En effet, ce pan de la littérature espagnole nous ramène à la dictature franquiste et nous conte l'enfance passée par l'auteur dans plusieurs orphelinats et notamment dans celui nommé "Paracuellos". Or il témoigne surtout de tout ce que les enfants subissaient dans ces centres. Sous le trait de ses propres souvenirs mais aussi de ceux de ses anciens camarades, Gimenez nous dépeint un univers marqué par les privations et les brimades envers de pauvres orphelins en proie au joug de religieuses sadiques et perverses.

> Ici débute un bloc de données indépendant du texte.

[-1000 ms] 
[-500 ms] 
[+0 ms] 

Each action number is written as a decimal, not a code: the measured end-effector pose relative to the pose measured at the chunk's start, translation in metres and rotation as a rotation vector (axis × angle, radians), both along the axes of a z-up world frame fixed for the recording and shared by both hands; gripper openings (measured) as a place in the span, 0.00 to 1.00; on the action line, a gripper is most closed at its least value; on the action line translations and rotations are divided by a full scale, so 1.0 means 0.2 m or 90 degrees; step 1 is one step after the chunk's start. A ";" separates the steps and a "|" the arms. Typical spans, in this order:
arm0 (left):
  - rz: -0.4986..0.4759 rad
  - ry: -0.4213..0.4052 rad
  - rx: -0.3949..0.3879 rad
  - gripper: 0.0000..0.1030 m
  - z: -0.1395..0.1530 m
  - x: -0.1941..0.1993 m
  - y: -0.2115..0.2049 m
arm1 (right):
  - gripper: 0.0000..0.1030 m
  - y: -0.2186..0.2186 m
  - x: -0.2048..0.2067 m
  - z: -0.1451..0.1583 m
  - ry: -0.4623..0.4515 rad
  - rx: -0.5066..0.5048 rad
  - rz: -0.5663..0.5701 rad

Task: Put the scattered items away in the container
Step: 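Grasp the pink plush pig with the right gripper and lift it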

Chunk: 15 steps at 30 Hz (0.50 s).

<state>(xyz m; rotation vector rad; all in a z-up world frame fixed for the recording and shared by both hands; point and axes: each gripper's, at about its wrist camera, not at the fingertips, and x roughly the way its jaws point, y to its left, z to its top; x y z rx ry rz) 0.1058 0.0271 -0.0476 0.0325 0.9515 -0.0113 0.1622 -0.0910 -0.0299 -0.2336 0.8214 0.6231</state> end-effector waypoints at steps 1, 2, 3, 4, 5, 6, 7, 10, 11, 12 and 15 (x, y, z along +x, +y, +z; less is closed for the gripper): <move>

La force de ce roman graphique est de transformer le quotidien difficile en une petite pépite humoristique. Il aurait pu être tout aussi facile de ne donner à voir que le mauvais côté des choses mais on sent que Gimenez veut nous montrer qu'il a malgré tout réussi à trouver du réconfort auprès de ses camarades lors de cette période. L'humour, omniprésent, est utilisé à bon escient, n'occultant pas le côté émotionnel très important et en nous faisant rire, parfois jaune mais toujours de bon cœur.
Pour finir, son importance fut telle, dans la mémoire collective, à la chute du franquisme qu'on ne peut que la considérer comme un monument du neuvième art. La justesse de l'alliage humour et émotion ne fait que renforcer cette réalité.